Copy the data exactly as it appears, and do not include any pictures.

* **Data shown**:
════════════════════

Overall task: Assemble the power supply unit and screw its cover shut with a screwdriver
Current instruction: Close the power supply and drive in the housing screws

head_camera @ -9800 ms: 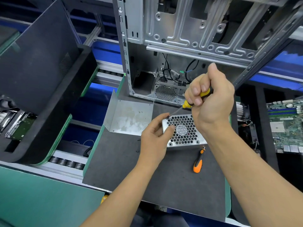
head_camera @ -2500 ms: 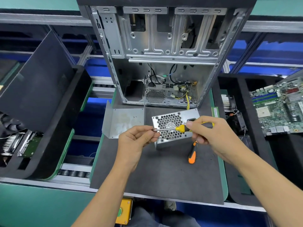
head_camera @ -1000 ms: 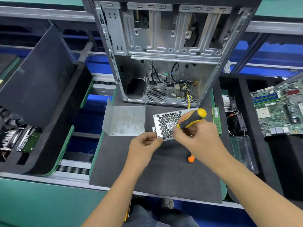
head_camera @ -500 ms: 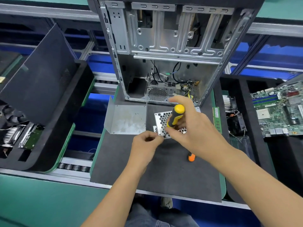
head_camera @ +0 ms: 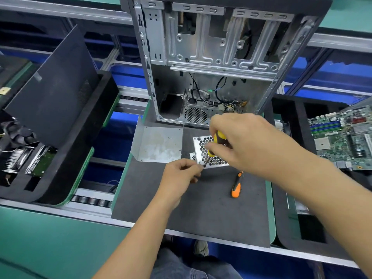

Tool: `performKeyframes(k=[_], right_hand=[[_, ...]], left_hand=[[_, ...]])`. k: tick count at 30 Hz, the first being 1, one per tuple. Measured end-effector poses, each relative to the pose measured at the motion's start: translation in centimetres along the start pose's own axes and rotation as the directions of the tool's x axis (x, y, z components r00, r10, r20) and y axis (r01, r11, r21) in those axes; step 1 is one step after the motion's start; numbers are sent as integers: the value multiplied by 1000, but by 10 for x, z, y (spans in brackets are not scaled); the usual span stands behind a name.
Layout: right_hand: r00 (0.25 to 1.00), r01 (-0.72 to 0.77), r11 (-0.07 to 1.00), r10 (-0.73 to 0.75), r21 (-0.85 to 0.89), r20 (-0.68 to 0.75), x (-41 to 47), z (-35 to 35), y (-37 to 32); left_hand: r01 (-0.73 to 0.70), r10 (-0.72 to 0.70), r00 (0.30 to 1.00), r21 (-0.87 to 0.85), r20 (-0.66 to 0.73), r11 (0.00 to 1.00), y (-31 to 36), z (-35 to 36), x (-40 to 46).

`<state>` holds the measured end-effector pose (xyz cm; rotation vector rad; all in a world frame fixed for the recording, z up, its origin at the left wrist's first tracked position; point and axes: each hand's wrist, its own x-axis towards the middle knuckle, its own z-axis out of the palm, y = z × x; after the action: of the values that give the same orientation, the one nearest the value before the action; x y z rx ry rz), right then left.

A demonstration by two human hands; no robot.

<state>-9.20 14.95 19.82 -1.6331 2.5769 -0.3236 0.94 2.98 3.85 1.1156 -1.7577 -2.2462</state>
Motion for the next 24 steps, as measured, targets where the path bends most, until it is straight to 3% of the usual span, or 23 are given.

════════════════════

* **Finished task**:
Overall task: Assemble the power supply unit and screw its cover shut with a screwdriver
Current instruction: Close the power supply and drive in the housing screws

head_camera @ -9800 ms: 
head_camera @ -2500 ms: 
head_camera @ -1000 ms: 
head_camera @ -500 ms: 
head_camera @ +0 ms: 

Tool: `performKeyframes(k=[_], right_hand=[[_, ...]], left_hand=[[_, ...]])`. k: tick count at 30 Hz, the first being 1, one per tuple. Measured end-effector poses, each relative to the pose measured at the motion's start: translation in centimetres along the start pose's own axes and rotation as the directions of the tool's x axis (x, y, z components r00, r10, r20) and y axis (r01, r11, r21) in those axes; step 1 is one step after the motion's start; numbers are sent as integers: the value multiplied by 1000, but by 10 for x, z, y (spans in brackets are not scaled); the usual span stands behind a name.
Layout: right_hand: r00 (0.25 to 1.00), r01 (-0.72 to 0.77), r11 (-0.07 to 1.00), r10 (-0.73 to 0.75), r21 (-0.85 to 0.89), r20 (-0.68 to 0.75), x (-41 to 47), z (-35 to 35), y (-37 to 32); left_hand: r01 (-0.73 to 0.70), r10 (-0.72 to 0.70), r00 (0.30 to 1.00), r21 (-0.87 to 0.85), r20 (-0.66 to 0.73), r11 (0.00 to 1.00), y (-31 to 36), z (-35 to 36), x (-40 to 46).

`<state>` holds the measured end-effector pose (xyz cm; rotation vector rad; all in a world frame fixed for the recording, z up, its origin at the left wrist's first tracked position; point and axes: each hand's wrist, its own x-axis towards the middle knuckle, its own z-axis out of the palm, y = z × x; after the action: of the values that give the same orientation, the one nearest the value before the action; x y z rx ry rz), right then left.

A demonstration by two human hands; no robot.

<state>-9.20 14.95 19.82 -1.6331 2.5769 -0.3236 0.94 2.98 3.85 1.1156 -1.7577 -2.2462</state>
Motion for the next 24 steps, as measured, targets where the path bends most, until it is straight to 3% of the usual span, or 23 are given.

The exercise is done; no more work remains.